Short Chain Acyl CoA Dehydrogenase Deficiency (SCADD)
What is newborn screening?
Newborn screening (NBS) is done soon after birth to check for health conditions that can be hidden at birth. To do the screening, a nurse takes a few drops of blood from your baby’s heel. Your baby’s newborn screen flagged for a condition called short-chain acyl-CoA dehydrogenase deficiency (SCADD). Just because the newborn screen was flagged for SCADD, it does not mean that your child has a diagnosis of SCADD.The NBS is a screening test---it determines whether a baby has a risk of having a condition. Sometimes, an out of range result can happen for reasons other than having the disorder, such as:
- The sample was too small
- The sample was collected too early
- The sample was collected too close to a feeding
- The baby was born too early or had a low birth weight
What Short Chain Acyl CoA Dehydrogenase Deficiency (SCADD)?

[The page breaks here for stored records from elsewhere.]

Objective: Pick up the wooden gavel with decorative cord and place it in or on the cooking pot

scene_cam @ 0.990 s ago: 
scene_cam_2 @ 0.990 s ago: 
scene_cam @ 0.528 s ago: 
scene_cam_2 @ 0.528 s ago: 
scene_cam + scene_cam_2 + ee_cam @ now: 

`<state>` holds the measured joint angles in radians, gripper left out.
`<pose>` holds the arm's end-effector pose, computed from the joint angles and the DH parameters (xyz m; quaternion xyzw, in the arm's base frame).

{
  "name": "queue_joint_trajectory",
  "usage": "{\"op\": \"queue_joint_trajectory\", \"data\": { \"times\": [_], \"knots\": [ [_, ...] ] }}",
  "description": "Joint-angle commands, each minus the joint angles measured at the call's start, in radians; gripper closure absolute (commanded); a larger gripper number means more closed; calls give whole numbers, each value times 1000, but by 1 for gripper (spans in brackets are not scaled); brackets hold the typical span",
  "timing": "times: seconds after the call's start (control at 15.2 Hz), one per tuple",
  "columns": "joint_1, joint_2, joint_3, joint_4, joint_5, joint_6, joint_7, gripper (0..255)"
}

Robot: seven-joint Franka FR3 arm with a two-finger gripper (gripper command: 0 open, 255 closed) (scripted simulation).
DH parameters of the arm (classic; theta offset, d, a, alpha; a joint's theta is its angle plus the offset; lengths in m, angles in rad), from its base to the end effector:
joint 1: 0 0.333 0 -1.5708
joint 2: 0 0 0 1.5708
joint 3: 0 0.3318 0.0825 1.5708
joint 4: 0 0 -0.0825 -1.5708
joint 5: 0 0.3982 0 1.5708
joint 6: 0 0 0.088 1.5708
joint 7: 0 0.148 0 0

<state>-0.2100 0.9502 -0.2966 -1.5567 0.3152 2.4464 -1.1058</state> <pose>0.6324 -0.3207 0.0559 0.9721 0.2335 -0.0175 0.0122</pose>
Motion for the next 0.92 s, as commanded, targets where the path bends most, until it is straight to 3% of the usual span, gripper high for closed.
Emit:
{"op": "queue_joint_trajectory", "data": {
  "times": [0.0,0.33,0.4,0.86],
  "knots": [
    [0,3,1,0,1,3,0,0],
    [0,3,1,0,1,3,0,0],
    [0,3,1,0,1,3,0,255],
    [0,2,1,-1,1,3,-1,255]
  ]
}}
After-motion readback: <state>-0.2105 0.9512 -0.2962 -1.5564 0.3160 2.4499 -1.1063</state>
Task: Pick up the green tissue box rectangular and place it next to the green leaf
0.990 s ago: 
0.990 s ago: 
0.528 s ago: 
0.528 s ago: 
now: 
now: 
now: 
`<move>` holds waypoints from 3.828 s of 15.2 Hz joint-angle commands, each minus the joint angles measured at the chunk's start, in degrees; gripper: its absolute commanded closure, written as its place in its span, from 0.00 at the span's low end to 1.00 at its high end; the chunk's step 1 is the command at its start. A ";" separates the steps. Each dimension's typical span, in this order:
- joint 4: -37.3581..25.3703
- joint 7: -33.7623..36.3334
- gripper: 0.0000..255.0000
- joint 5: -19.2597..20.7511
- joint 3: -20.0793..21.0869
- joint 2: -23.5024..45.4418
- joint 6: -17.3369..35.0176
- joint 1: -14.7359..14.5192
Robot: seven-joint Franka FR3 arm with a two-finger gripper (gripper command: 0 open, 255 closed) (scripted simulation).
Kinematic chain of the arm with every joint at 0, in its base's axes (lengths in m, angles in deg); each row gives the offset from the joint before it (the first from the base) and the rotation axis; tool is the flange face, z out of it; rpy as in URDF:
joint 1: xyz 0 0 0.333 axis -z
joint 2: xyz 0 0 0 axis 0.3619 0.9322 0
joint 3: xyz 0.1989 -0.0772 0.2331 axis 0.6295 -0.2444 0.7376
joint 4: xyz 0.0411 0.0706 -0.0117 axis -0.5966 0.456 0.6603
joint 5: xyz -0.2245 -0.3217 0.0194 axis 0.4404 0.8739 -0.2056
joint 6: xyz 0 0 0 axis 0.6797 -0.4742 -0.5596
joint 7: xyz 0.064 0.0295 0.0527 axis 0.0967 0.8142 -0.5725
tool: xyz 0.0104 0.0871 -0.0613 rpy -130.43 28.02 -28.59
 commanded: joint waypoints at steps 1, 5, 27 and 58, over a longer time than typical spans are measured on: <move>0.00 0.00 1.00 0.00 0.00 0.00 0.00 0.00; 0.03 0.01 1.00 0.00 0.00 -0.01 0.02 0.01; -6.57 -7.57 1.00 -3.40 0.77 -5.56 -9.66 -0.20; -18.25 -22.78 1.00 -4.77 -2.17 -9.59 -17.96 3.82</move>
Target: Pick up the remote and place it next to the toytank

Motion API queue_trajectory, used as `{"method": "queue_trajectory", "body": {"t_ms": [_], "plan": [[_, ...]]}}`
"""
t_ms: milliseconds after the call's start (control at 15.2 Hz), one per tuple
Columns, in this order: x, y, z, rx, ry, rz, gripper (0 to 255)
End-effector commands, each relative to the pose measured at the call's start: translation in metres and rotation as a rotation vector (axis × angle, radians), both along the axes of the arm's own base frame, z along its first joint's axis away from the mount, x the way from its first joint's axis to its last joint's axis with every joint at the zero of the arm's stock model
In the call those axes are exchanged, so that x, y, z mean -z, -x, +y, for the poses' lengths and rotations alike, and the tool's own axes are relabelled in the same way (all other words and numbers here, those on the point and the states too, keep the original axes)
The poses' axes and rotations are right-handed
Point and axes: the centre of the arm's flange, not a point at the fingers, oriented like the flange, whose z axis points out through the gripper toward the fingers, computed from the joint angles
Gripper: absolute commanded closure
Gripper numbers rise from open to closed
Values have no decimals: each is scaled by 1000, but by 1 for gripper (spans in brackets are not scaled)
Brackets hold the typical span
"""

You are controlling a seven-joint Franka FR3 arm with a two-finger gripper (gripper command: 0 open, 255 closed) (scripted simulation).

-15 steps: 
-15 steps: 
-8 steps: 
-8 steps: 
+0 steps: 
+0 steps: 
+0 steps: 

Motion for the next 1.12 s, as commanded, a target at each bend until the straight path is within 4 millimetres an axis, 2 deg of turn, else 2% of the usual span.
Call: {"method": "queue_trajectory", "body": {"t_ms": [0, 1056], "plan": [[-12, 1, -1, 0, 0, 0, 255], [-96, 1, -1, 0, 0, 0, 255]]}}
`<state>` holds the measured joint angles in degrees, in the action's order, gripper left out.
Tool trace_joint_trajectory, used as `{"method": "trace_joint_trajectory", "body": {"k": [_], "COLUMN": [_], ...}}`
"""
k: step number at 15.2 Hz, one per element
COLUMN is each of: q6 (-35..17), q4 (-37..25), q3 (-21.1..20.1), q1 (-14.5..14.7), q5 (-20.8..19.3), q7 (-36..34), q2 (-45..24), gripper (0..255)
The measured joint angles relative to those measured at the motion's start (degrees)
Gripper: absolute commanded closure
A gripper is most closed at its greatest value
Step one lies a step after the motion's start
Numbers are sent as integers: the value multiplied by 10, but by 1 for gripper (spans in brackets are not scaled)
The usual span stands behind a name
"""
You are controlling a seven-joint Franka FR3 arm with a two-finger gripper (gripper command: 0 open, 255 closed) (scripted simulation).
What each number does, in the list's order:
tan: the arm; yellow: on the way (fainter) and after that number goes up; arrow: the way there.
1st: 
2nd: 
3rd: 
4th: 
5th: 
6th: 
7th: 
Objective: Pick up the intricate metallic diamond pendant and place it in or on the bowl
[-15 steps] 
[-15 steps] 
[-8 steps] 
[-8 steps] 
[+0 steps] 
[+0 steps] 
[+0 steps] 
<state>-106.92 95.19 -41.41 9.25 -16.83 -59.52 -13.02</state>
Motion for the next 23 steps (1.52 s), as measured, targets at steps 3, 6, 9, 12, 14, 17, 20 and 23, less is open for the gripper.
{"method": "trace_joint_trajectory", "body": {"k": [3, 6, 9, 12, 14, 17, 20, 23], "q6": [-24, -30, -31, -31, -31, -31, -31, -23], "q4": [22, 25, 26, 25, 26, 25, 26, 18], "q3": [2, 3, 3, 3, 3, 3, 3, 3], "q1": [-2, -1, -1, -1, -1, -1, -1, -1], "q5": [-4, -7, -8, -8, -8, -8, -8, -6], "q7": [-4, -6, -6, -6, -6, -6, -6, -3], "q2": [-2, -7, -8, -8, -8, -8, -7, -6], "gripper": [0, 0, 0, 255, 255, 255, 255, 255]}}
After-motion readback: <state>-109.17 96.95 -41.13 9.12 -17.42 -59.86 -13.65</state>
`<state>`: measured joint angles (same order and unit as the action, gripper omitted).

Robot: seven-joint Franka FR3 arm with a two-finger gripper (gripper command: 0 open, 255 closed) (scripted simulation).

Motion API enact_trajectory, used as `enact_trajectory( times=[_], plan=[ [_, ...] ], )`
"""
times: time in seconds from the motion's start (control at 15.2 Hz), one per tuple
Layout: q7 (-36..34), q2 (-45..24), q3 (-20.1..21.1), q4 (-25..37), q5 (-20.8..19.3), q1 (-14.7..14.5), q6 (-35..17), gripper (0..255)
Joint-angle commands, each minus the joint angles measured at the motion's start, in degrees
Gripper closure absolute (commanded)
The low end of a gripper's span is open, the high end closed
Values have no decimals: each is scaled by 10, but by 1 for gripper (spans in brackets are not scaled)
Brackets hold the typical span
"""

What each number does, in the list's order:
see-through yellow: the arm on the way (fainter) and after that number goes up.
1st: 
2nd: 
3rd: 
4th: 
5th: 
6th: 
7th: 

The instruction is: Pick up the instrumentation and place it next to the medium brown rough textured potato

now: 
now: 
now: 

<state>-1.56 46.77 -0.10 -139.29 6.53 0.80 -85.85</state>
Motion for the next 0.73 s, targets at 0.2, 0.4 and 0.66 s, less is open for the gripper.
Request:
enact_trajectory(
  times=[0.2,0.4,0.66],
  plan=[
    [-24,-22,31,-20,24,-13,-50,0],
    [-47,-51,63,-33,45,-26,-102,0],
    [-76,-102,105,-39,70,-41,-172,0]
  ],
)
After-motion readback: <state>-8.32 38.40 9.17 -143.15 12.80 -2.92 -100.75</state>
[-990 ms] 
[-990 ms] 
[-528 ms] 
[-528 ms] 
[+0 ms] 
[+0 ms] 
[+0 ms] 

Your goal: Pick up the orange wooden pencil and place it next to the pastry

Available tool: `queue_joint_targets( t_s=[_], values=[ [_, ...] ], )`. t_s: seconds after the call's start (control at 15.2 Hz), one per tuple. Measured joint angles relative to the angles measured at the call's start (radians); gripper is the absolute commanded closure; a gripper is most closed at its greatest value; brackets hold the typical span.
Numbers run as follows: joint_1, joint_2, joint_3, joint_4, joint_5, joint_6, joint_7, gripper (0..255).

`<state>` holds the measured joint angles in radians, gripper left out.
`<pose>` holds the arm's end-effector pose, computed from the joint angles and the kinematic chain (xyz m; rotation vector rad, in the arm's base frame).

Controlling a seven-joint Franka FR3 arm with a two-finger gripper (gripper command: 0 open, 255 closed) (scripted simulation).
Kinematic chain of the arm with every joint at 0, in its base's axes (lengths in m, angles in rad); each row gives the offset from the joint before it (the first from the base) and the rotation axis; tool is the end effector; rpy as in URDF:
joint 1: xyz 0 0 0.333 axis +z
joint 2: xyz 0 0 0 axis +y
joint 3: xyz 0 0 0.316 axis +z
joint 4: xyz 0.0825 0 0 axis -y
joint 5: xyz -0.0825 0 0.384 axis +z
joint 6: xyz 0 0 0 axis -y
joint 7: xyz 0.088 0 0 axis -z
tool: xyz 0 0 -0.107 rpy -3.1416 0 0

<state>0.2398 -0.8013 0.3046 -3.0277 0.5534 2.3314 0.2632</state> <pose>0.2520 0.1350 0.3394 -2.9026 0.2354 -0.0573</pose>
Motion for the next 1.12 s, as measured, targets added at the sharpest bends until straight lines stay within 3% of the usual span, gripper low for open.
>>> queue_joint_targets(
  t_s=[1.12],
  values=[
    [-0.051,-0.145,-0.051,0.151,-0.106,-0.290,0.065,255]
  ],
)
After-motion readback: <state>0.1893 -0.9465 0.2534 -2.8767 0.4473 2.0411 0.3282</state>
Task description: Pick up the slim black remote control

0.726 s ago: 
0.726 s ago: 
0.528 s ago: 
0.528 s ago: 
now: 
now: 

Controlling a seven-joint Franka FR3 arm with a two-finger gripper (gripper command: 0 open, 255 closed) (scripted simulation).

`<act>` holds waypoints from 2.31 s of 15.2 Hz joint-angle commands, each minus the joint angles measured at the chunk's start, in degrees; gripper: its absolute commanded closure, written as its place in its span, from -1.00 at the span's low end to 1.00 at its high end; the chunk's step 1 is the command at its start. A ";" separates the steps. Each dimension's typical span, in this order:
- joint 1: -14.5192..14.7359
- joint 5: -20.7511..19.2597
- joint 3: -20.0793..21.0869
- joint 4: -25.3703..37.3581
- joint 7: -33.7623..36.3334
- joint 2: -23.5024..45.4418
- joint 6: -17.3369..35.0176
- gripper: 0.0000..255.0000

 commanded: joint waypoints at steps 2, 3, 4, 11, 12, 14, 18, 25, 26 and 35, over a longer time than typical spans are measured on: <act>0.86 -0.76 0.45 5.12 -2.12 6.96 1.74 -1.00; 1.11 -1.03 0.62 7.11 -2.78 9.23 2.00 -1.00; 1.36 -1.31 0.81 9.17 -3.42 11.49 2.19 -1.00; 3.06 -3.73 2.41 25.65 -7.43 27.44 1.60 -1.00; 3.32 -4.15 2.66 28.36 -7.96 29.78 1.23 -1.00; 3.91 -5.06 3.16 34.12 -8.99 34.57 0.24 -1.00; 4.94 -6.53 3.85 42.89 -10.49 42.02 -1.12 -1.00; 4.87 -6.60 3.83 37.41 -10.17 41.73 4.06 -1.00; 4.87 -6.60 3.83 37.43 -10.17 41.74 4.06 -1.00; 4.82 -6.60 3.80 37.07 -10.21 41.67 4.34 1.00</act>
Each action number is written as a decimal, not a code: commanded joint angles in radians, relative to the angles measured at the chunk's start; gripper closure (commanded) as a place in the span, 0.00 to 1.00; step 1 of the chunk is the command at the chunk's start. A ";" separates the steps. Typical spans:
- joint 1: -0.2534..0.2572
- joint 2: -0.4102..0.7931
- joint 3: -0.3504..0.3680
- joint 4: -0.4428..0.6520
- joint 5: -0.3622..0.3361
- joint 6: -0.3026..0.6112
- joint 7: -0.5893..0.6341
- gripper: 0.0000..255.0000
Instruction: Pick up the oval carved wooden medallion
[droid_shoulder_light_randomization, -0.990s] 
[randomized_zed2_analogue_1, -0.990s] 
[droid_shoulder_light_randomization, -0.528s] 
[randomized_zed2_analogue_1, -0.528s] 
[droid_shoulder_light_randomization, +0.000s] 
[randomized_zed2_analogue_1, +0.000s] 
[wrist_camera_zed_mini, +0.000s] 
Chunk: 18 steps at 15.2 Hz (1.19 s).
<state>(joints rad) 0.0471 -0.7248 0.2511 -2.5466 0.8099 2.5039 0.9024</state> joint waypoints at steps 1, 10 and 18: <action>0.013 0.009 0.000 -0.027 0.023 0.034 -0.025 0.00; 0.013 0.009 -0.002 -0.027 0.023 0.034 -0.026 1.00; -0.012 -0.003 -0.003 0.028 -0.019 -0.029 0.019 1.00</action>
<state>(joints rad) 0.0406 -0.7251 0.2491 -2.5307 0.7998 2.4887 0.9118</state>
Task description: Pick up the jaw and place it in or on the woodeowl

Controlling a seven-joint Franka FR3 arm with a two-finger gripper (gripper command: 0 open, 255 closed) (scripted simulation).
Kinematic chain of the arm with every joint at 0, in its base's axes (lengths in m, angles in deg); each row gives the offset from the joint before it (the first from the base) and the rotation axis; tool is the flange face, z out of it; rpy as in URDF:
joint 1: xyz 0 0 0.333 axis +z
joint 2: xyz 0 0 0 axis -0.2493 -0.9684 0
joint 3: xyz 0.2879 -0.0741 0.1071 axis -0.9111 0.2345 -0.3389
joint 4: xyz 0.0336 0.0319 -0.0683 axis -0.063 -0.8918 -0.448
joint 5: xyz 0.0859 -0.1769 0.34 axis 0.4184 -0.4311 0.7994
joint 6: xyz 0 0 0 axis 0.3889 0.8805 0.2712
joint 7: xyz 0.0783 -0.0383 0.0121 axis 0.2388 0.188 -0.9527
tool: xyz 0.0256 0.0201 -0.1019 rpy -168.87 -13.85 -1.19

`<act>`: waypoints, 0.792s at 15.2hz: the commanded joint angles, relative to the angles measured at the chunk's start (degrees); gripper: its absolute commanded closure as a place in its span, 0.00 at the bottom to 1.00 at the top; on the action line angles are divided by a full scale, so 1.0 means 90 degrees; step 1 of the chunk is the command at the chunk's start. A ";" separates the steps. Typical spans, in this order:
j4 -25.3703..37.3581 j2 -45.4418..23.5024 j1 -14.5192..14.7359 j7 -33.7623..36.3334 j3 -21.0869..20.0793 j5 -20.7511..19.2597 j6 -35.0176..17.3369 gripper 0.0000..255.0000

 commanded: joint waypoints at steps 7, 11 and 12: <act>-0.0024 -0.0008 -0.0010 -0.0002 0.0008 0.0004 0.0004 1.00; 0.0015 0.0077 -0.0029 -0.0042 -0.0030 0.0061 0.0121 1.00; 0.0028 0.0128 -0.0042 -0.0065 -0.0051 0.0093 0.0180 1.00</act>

SCADD is considered a fatty acid oxidation condition because it was thought that people who have this disorder could have a hard time changing some of the fats that they eat into energy for the body. We now know that people with SCADD are very unlikely to have any medical symptoms related to this diagnosis. You may find old information on the internet that discusses diet changes or other treatments for SCADD. However, there are currently no recommended dietary changes or treatments for people who are diagnosed with SCADD following a newborn screen.
What additional testing would be needed to know if my baby has SCADD?
Follow up diagnostic testing can be done to find out if your child has SCADD.
This testing would include a blood test and a urine test. For some babies, a genetic test would also be needed. Most babies who go on to have diagnostic testing do not get a diagnosis of SCADD.
Can we decide if we want to have the extra diagnostic testing?
Further testing would be needed to learn if your baby actually has SCADD. However, since a diagnosis of SCADD would not change medical care of your child, you can decide if you would like to have further testing, or not.
What happens next?
We have a genetic counselor on staff if you would like to talk more about SCADD and the option to have diagnostic testing or to not have diagnostic testing. Parents and/or physicians can contact 860-837-7870 to schedule an appointment to speak with a genetic counselor.
If you decided to have diagnostic testing, we can help to coordinate this testing.You, or your baby’s doctor, can call us at 860-837-7870.
If you decide not to have the diagnostic testing at this time, please let us know your decision by returning the attached document to your baby’s doctor, so that we know we can close the report with the Department of Public Health Newborn Screening Program.
What if I still have questions?
We understand that this can be an overwhelming and emotional process. Many families have questions and concerns. The Connecticut Newborn Diagnosis and Treatment Network (the Network) is available to put you in touch with the best resource. To reach the Network, you can call 860-837-7870, Monday-Friday, 8:30am-4:30pm.
This fact sheet was written for information purposes only. It should not replace medical advice, diagnosis or treatment.